# Moose Rut????



## ont.deerhunter (Mar 26, 2004)

I returned from my moose hunting trip on the weekend. We spent a week dodging black flies and sand flees.No moose. One young bull was shot at the outfitter that still had full velvet. We went to fort colonge on the Quebec side. No sign of rutting there at all. Is anyone experiencing any responses to calling? The temperatures were great for fishing and drinking beer but way to warm for moose hunting. I am going to go back up once the temps drop.
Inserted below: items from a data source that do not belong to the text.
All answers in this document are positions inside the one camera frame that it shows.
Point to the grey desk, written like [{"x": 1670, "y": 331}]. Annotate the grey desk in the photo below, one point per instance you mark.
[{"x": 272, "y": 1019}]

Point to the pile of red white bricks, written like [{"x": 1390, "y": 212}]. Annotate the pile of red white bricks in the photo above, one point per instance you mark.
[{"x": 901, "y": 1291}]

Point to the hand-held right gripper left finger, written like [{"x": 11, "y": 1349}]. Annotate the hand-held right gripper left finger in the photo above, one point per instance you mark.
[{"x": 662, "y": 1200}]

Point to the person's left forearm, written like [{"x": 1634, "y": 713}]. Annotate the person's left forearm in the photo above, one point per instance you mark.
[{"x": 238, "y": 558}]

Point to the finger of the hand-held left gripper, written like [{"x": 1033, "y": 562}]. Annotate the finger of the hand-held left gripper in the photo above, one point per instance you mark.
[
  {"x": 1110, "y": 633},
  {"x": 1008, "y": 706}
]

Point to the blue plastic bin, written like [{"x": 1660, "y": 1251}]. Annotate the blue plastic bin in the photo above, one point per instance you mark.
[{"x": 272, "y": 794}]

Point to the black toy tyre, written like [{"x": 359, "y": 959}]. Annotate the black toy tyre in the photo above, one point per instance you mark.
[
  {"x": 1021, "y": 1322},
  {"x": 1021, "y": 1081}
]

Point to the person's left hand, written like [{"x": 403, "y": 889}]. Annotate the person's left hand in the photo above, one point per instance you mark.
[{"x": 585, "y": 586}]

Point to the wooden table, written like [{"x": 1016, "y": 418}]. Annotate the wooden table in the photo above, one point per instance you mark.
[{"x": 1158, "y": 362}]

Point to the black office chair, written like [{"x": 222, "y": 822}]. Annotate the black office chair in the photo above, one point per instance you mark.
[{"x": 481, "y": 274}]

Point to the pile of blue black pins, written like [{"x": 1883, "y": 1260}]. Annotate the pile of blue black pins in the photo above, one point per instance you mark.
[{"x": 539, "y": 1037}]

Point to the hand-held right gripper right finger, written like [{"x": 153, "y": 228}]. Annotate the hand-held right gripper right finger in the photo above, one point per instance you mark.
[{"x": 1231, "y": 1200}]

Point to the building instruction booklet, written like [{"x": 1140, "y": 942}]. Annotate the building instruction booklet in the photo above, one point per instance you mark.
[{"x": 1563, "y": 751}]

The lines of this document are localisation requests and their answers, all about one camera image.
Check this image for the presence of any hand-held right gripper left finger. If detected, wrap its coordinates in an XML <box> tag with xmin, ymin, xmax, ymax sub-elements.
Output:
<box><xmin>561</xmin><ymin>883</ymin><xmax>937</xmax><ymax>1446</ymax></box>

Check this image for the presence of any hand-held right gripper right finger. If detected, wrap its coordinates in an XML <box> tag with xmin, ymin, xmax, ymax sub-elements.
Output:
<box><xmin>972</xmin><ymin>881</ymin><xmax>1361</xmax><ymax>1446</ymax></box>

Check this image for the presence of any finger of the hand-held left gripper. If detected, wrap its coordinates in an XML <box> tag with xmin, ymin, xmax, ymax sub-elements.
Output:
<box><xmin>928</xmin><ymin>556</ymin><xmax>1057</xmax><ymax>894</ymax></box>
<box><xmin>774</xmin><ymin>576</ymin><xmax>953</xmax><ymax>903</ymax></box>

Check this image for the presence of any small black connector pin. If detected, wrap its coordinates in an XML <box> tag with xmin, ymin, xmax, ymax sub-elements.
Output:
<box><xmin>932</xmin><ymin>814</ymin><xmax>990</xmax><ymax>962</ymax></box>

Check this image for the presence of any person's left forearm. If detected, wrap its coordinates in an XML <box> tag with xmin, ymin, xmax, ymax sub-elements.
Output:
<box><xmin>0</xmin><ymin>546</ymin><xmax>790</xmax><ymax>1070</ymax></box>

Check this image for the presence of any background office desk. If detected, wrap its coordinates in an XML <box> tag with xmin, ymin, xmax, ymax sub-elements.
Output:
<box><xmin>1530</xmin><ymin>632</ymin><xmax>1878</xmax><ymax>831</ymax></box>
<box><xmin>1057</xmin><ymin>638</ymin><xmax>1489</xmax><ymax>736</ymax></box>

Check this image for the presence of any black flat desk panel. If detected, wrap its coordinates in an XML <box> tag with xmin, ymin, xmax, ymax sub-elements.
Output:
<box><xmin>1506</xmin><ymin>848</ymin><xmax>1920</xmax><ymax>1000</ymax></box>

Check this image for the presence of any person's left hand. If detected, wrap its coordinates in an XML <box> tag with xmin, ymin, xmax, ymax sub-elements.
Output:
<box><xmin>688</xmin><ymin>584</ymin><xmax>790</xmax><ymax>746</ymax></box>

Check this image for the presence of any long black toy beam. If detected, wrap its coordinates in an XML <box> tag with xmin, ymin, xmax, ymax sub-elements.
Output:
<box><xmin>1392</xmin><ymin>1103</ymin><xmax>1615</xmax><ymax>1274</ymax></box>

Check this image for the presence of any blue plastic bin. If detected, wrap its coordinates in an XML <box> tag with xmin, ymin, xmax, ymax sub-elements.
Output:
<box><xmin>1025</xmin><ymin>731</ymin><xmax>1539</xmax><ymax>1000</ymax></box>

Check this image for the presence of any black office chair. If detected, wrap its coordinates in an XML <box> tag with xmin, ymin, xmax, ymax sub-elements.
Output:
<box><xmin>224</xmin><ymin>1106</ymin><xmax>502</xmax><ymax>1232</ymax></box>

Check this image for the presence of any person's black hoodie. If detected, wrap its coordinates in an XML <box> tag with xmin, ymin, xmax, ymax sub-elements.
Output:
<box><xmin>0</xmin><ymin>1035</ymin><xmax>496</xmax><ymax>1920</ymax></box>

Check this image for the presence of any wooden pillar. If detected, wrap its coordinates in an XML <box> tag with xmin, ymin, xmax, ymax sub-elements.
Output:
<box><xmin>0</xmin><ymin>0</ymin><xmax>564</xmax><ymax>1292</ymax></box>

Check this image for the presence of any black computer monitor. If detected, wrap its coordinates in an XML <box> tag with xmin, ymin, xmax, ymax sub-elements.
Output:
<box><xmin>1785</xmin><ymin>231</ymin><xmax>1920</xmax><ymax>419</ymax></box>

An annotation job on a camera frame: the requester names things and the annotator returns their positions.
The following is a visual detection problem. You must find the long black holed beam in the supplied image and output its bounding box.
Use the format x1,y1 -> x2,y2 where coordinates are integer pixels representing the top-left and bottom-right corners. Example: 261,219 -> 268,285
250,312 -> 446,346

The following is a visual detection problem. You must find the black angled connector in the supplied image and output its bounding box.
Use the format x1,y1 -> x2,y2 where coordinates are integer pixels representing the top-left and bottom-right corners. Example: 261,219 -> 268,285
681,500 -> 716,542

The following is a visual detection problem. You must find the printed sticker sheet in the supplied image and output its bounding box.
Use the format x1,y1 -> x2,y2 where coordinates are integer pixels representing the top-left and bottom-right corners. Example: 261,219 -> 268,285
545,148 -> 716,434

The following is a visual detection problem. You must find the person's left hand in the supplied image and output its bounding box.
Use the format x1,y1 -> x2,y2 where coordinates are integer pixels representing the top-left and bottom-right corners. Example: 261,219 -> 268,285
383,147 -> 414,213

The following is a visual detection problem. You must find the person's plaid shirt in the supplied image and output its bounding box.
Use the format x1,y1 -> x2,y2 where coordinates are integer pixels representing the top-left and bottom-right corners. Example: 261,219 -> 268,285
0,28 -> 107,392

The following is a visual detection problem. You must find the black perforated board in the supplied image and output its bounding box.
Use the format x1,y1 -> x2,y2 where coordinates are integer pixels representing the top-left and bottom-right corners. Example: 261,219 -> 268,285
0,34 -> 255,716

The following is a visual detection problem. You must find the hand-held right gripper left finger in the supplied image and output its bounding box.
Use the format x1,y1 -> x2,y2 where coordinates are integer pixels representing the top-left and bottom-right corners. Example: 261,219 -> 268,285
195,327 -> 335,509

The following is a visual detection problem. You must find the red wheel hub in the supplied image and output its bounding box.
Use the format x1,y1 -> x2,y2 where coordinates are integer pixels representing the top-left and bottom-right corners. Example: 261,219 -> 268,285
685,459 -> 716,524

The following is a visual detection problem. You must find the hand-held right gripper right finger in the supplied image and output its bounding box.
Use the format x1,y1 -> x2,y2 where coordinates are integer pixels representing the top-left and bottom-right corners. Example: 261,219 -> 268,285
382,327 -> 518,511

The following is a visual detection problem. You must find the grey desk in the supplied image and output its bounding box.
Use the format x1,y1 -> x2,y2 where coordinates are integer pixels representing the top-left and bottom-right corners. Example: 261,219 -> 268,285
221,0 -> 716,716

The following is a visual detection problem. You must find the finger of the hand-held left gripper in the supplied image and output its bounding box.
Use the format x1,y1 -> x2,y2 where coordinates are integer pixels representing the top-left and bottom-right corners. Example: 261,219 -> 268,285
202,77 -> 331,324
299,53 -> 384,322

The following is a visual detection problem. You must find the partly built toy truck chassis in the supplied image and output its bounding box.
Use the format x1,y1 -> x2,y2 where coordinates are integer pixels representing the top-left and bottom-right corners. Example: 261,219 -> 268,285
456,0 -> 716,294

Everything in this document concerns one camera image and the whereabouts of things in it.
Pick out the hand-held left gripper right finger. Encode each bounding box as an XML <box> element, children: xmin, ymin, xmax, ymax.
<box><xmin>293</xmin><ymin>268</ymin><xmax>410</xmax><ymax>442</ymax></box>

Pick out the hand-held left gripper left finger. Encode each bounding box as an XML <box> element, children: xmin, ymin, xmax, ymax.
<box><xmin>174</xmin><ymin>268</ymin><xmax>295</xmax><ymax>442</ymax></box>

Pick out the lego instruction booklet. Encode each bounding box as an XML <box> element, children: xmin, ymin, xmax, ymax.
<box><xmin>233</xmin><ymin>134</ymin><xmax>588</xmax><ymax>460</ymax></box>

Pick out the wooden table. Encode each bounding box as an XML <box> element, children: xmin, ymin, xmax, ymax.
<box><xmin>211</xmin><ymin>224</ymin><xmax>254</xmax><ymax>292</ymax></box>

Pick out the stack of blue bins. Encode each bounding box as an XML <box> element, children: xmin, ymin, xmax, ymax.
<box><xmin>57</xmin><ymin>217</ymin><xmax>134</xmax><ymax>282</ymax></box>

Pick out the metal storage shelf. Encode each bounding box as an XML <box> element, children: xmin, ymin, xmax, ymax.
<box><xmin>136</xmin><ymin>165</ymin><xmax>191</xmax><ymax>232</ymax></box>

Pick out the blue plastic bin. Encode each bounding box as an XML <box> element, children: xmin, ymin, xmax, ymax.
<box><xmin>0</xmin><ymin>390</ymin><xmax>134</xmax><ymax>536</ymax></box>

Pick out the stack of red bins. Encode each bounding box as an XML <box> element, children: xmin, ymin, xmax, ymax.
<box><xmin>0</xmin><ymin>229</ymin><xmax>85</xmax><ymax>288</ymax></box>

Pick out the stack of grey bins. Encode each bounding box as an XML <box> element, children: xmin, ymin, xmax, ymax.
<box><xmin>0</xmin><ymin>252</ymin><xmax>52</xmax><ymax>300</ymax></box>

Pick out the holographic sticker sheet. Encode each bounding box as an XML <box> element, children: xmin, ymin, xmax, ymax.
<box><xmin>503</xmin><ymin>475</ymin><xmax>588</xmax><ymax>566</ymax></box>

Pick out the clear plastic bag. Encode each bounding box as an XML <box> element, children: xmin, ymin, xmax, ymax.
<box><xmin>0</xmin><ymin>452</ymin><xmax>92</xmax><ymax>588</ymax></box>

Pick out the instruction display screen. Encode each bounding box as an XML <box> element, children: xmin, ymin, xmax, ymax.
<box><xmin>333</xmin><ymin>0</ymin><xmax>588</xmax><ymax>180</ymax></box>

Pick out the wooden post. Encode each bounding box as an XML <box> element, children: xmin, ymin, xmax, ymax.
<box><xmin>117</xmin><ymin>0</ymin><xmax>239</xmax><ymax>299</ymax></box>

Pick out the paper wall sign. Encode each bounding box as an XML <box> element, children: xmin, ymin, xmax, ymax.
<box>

Anyone having bulls answer their calls could you please post to give me an idea of whats going on.Do I head back up this weekend or wait another week????


----------



## Grey Eagle (May 23, 2002)

ont.deerhunter said:


> I returned from my moose hunting trip on the weekend. We spent a week dodging black flies and sand flees.No moose. One young bull was shot at the outfitter that still had full velvet. We went to fort colonge on the Quebec side. No sign of rutting there at all. Is anyone experiencing any responses to calling? The temperatures were great for fishing and drinking beer but way to warm for moose hunting. I am going to go back up once the temps drop. Anyone having bulls answer their calls could you please post to give me an idea of whats going on.Do I head back up this weekend or wait another week????


Well, my experience was similar to yours. Waaaaaayyyy too warm and waaaaaaayyyyy too windy. The only activity that we encountered was on the opening day, and that was because temps had fallen the night before. Came across several fresh track sets, some signs of browse in the clear cut areas, and some bedding marks in one of our marsh locations. That was it for the rest of the week, no new sign at all once things started warming up. Never heard a call all week, never had anything respond to my calling. Worst week of Moose hunting I've experienced......... as you said though, great for relaxing 

Also the first time I can ever remember not wearing a long sleeve shirt all week, having to use the air conditioning in my truck on the way to my stand at 6am, and the first time I've grouse hunted in shorts, t-shirt, and sandals 

We managed our limits on grouse this season, but they are not as plentiful this year and very skittish for this early in the season. The rabbits on the other hand were gigantic this year, I shot one that I swear could have passed for a small dog.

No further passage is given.